The IBMS organises a diverse range of scientific and professional events including its biennial biomedical science Congress – the largest event of its kind in Europe.

===Publications===

The IBMS publishes two periodicals:

The gold open accessed British Journal of Biomedical Science is a peer-review journal registered with Pub Med, that carries scientific papers (as full original articles and short reports), case reports, and invited reviews. Its ISI impact factor in the summer of 2022 is 2.43. The median time to first decision after refereeing is two weeks. There are no page charges (except colour figures). The acceptance rate is in the region of 13%.

The monthly The Biomedical Scientist has news, articles, opinions, reports, diaries of events and job advertisements which is produced by Redactive publications.

The IBMS also publishes laboratory and professional guidelines, and careers information.

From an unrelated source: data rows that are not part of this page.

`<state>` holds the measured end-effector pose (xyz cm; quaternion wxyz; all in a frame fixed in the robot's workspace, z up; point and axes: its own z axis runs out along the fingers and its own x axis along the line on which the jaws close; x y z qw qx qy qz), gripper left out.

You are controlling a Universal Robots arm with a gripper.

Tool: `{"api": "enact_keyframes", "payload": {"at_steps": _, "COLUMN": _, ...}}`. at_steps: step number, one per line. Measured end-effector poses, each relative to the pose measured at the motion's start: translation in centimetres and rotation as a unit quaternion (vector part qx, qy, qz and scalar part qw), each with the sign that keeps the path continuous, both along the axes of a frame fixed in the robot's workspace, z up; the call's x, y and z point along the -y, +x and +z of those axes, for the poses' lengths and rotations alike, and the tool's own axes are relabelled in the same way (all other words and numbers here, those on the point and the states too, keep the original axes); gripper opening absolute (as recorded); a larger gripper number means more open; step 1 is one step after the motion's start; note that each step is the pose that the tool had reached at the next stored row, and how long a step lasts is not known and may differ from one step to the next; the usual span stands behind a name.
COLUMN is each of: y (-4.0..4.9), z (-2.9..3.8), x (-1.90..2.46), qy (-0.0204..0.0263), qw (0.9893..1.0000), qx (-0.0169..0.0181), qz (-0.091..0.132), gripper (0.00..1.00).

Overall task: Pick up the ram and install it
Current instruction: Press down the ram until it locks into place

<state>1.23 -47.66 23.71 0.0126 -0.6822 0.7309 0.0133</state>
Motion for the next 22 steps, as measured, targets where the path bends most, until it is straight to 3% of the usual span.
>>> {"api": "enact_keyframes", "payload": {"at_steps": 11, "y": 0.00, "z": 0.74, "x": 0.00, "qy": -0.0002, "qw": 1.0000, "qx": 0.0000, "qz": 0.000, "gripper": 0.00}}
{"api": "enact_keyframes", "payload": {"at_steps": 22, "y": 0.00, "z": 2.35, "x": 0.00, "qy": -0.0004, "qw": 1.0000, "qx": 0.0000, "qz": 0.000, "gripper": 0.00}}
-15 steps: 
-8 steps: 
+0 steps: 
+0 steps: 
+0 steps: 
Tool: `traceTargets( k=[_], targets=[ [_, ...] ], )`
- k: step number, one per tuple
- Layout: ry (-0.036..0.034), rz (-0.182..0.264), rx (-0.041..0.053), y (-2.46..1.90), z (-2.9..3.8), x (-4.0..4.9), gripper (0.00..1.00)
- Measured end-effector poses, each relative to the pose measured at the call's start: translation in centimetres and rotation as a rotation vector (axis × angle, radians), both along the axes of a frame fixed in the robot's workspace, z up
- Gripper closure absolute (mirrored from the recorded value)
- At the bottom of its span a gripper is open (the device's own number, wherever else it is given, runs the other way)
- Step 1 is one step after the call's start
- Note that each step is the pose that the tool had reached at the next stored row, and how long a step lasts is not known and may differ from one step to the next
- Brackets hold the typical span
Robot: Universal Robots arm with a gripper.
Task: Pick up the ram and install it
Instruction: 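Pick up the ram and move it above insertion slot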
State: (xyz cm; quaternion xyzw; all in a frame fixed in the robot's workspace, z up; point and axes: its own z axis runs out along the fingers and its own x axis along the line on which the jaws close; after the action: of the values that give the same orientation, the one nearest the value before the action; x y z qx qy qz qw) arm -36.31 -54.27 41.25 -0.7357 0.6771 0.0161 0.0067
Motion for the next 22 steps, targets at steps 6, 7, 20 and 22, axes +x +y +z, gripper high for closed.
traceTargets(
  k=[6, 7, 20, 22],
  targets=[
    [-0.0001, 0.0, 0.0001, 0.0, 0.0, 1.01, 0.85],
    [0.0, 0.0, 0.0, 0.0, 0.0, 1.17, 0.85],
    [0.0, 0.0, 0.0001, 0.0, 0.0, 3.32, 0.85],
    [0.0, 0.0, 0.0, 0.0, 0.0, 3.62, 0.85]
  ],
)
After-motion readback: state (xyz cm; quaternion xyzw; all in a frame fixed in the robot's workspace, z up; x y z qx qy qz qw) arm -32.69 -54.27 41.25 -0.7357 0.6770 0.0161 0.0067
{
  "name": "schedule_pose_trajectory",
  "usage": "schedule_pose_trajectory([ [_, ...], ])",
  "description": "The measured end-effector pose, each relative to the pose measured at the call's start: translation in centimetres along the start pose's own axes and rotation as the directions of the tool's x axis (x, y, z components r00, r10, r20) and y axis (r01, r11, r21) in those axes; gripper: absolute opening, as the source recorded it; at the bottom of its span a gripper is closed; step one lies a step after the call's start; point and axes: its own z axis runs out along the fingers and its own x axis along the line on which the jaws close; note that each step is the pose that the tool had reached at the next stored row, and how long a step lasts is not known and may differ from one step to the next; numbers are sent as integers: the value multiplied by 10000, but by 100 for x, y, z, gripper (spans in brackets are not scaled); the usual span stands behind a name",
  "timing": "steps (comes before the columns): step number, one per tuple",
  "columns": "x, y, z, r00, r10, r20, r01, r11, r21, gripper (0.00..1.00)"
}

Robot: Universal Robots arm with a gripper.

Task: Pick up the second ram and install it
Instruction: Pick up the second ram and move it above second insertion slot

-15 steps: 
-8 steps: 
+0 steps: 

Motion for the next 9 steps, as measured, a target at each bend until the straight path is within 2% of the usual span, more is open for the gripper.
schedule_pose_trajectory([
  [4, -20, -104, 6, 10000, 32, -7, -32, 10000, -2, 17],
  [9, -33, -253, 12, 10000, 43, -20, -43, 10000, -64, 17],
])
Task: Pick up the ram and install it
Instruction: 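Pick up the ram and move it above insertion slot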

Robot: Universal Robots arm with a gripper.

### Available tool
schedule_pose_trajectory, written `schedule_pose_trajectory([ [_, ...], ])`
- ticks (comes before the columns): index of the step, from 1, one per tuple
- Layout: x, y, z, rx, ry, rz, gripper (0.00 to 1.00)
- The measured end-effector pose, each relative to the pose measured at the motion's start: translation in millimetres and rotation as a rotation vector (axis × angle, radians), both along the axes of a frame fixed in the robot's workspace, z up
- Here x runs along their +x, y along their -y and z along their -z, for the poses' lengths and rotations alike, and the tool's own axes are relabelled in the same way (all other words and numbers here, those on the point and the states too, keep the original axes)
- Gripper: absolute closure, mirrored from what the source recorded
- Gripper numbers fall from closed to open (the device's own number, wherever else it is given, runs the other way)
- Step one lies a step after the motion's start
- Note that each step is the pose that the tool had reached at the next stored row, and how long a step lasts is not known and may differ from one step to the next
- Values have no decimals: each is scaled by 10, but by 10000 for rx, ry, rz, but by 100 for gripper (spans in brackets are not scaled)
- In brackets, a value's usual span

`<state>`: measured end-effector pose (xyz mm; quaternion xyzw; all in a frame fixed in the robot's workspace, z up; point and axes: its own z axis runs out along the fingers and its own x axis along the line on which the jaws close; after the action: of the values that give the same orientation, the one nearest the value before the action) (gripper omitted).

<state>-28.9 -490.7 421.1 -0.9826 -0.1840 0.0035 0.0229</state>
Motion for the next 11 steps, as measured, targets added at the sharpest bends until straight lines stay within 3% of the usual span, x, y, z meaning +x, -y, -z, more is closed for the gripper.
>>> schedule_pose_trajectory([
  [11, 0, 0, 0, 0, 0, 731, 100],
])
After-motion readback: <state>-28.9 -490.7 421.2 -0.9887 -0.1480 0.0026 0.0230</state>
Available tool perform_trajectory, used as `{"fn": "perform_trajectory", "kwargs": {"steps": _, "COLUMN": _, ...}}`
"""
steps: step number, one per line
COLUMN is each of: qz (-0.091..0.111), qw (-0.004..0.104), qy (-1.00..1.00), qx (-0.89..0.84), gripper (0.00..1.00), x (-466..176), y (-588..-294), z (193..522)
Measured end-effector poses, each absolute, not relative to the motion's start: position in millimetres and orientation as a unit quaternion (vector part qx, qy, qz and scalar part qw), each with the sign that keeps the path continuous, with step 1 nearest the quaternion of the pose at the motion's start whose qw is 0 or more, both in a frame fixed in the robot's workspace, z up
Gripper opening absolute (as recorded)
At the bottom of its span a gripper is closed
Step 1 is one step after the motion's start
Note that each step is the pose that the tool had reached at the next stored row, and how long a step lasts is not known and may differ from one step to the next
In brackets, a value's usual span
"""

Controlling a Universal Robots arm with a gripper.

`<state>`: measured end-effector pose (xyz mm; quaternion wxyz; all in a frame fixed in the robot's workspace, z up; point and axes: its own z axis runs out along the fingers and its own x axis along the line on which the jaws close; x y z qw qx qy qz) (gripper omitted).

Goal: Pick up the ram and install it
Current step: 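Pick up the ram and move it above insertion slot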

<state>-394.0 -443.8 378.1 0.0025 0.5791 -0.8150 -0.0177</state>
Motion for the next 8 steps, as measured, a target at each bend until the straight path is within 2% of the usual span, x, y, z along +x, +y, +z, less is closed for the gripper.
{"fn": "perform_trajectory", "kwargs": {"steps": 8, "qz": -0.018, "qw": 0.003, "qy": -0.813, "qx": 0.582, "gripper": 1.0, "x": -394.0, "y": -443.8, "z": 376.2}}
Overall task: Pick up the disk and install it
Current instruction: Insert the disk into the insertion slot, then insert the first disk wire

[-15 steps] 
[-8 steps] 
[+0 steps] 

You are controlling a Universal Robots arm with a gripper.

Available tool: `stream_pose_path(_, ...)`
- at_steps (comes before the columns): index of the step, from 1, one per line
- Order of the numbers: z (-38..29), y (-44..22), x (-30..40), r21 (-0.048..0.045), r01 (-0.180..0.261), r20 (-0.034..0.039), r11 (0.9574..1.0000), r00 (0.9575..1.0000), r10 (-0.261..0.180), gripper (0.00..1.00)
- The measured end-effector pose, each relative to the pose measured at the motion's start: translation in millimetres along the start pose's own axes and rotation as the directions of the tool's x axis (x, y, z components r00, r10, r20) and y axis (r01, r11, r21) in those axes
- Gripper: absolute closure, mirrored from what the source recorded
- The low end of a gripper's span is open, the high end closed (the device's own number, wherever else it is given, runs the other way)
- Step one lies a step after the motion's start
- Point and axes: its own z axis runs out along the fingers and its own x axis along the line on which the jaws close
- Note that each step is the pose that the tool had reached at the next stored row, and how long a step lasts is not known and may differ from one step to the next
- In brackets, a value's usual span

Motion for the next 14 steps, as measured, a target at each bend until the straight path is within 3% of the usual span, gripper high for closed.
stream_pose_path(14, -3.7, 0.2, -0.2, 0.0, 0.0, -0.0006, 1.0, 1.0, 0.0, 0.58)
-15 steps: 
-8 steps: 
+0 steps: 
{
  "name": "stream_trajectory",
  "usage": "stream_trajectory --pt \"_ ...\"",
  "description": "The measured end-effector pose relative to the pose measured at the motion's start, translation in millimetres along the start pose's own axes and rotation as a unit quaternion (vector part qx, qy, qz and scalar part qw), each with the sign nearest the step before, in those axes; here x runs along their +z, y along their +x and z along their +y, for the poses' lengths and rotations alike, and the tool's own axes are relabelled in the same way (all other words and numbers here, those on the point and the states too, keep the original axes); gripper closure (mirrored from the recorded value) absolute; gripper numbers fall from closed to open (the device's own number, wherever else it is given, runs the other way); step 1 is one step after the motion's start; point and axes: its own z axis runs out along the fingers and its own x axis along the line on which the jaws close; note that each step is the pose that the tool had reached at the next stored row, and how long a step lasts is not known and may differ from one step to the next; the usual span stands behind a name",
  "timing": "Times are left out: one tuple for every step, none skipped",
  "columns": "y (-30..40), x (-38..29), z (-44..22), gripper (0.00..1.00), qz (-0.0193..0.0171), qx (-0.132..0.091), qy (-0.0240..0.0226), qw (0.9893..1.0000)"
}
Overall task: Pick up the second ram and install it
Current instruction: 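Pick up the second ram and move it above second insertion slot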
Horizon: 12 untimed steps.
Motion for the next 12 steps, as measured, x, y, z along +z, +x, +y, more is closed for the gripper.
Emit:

===Biomedical Scientist registration===
Registration with the HCPC is a legal requirement for Biomedical Scientists working in the UK. The IBMS assesses and accredits undergraduate or higher-level courses and qualifications for candidates seeking registration. In recognition of attaining this first level of professional competence, the institute also awards its own Certificate of Competence in Biomedical Science, which forms an important part of an individual's professional portfolio. The IBMS works with the HCPC to approve laboratories for registration training.

===Chartered Scientist===
The Institute of Biomedical Science has been granted a licence by The Science Council to award the designation Chartered Scientist to qualifying IBMS members. The designation Chartered Scientist is a mark of excellence awarded to scientists practising at their full professional level and who stay up-to-date in their scientific field. The designation was conferred to The Science Council by royal charter in October 2003 and adds science to the now familiar list of chartered professions such as biologist, accountant or surveyor. The IBMS is also licensed to award the designations Registered Scientist and Registered Science Technician.

==Devolution and regions==
A network of IBMS regions and branches in the United Kingdom, Ireland, Hong Kong, Cyprus and Gibraltar provides opportunities for members to participate locally in IBMS affairs. The 11 IBMS regions support local biomedical scientists, promote the profession, develop local networks and organise scientific and social meetings.